Even something like,
\documentclass[a4paper,10pt]{book}
\title{SERPA'S BOOK}
\author{SERPA}
\date{\today}
\begin{document}
\maketitle
\tableofcontents
\include{chapterA}
\include{chapterB}
\include{chapterC}
\end{document}
Then, in the same directory have files chapterA.tex, chapterB.tex, chapterC.tex that look like
\chapter{My chapter title}
Lorem ipsum dolor sit amet, consectetur adipiscing elit....
That alone will produce an extremely nice looking document. You can edit each chapter separately and then just compile the main tex file. I think if you try to learn intermediate tools that try to abstract away from tex, you'll only make it more difficult later to do what you actually want, because you will be both fighting tex and an abstraction of tex at the same time.
Best of luck on such an undertaking.
Also, no matter what you do, make sure to use some kind of version control system, such as SVN, to manage your files. It will be worth it.
I would write it in Latex and have an online repository that does nightly compiles to PDF of the 'publish-ready' branch, available to readers.

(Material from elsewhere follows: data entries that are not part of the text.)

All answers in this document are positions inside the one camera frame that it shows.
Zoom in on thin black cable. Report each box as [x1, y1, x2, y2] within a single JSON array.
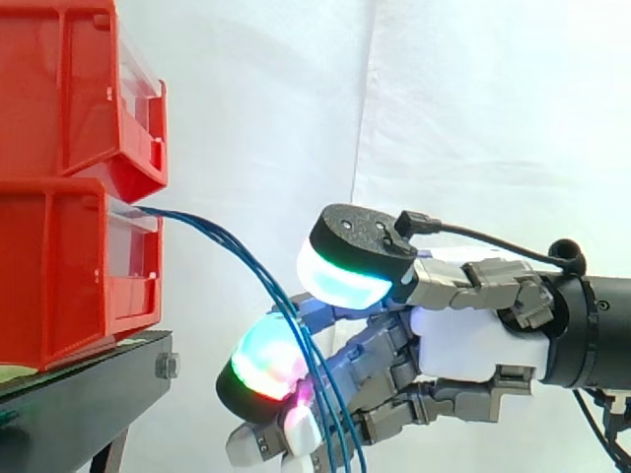
[[393, 210, 587, 273]]

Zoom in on black stand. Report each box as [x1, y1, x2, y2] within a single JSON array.
[[0, 329, 181, 473]]

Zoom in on blue cable bundle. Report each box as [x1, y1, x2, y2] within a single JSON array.
[[131, 205, 369, 473]]

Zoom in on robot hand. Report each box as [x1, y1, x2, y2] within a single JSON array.
[[215, 203, 555, 473]]

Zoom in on red bin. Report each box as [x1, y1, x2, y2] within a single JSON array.
[[0, 0, 170, 204], [0, 175, 165, 373]]

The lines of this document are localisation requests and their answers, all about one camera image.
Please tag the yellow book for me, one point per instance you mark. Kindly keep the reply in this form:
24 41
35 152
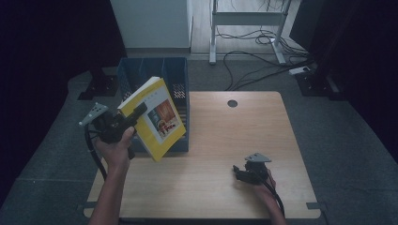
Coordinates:
159 125

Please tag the person's left hand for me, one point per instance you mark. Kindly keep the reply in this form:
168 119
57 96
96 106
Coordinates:
117 153

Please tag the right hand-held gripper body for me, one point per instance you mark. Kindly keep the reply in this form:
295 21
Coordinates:
256 170

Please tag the white metal desk frame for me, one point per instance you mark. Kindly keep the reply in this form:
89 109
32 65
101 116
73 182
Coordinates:
247 18

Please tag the white cabinet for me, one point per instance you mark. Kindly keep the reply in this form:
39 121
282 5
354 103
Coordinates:
153 25

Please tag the white power strip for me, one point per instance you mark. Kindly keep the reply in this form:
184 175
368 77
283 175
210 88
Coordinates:
299 70

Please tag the person's right hand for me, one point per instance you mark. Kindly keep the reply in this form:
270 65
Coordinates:
266 192

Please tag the black stand base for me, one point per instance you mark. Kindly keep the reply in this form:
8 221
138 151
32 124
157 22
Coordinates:
316 84
101 87

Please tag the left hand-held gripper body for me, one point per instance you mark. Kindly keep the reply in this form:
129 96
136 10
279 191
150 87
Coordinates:
109 128

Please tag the blue plastic file rack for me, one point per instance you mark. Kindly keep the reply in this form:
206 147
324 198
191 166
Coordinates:
180 75

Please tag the dark round table grommet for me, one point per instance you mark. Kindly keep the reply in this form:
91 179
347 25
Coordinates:
232 103

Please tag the dark curtain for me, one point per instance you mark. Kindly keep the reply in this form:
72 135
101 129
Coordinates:
363 62
37 62

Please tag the grey tape strip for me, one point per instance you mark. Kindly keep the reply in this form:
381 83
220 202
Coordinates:
86 206
316 206

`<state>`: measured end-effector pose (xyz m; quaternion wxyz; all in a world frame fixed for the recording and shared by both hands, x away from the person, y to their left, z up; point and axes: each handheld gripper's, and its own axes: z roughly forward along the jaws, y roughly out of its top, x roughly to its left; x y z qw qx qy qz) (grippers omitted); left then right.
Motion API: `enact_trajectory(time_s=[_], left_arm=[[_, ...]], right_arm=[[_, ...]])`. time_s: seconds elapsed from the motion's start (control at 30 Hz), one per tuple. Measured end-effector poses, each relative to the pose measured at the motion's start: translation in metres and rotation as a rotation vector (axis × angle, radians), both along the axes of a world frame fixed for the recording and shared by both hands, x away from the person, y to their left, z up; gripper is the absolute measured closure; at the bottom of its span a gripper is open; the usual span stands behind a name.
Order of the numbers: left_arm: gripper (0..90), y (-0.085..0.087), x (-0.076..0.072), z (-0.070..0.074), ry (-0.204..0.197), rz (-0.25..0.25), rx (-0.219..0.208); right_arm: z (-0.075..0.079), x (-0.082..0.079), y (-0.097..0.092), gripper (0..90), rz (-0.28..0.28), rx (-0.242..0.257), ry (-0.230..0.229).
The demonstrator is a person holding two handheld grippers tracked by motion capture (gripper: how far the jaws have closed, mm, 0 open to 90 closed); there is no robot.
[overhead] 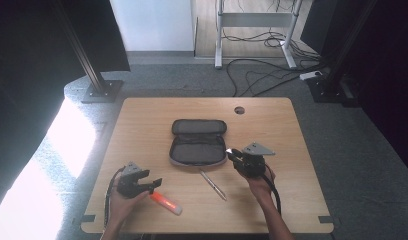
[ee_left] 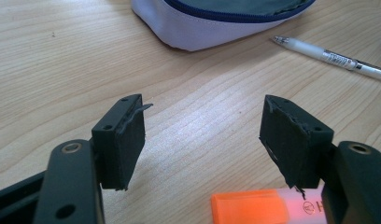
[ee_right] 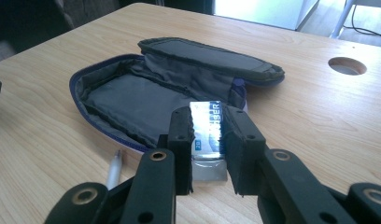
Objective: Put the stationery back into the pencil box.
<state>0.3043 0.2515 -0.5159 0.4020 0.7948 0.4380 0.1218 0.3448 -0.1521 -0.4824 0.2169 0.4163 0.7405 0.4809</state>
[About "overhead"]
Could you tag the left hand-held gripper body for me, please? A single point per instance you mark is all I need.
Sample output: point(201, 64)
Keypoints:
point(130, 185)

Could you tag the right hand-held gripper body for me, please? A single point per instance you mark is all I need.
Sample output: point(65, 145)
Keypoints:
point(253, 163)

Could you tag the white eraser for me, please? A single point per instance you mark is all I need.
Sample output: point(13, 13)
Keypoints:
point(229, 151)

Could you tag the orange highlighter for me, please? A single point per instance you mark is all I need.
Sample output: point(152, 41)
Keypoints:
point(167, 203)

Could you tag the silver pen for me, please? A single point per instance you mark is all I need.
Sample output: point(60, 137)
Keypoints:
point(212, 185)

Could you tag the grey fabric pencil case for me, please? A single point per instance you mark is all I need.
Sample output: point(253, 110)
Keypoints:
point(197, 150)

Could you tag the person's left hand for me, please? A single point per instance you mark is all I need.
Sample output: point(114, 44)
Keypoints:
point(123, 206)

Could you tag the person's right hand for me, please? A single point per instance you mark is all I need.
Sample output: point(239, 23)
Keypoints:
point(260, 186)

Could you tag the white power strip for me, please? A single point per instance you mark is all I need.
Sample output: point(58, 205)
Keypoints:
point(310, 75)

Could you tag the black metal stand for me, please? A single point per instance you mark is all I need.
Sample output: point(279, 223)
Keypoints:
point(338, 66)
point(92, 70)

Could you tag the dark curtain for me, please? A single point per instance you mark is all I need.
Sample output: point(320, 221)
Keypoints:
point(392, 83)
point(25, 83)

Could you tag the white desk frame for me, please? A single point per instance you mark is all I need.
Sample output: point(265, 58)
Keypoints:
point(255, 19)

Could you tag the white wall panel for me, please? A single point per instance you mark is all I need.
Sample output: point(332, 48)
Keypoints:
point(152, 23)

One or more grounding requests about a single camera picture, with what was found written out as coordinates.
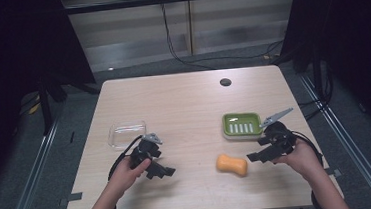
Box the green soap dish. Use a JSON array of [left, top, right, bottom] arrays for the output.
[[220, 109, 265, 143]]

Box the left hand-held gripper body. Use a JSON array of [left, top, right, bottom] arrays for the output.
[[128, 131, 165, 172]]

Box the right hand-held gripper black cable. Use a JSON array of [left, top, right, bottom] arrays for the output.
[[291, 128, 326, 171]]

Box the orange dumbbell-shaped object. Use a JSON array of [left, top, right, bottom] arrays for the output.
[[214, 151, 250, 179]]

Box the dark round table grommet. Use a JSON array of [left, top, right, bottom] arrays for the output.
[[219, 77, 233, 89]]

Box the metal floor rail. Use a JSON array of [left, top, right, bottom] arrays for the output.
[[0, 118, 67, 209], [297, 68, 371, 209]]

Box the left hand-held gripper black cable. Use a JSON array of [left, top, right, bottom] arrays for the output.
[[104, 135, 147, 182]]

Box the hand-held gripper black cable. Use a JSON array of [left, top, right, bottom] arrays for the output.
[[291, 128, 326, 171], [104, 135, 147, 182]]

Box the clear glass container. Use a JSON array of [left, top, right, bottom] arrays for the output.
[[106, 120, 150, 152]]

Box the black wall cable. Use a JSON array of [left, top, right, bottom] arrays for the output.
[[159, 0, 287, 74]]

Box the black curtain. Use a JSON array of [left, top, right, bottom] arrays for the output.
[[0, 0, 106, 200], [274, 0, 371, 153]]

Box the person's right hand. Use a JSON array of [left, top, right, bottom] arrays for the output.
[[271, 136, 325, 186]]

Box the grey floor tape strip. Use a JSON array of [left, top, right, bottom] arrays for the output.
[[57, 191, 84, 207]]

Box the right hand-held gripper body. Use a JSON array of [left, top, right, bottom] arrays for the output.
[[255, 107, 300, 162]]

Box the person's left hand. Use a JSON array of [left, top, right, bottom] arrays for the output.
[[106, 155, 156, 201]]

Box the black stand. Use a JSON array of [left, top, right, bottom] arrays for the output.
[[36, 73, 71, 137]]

I would not start with using LaTeX these days. TeX input is unstructured and the only thing you can get out of TeX input is PDF. If you need HTML or anything else, you are screwed.
Use something structured, such as XML (DocBook is a good suggestion) or define your own XML subset as you need it. Use XSLT to transform it into something usable (HTML etc.) That way you are set for the future.
Depending on your typographical needs, you can then use TeX as a backend processor, or XSLT or whatever.
Also, have a look at ConTeXt, it can read XML directly and has great typography!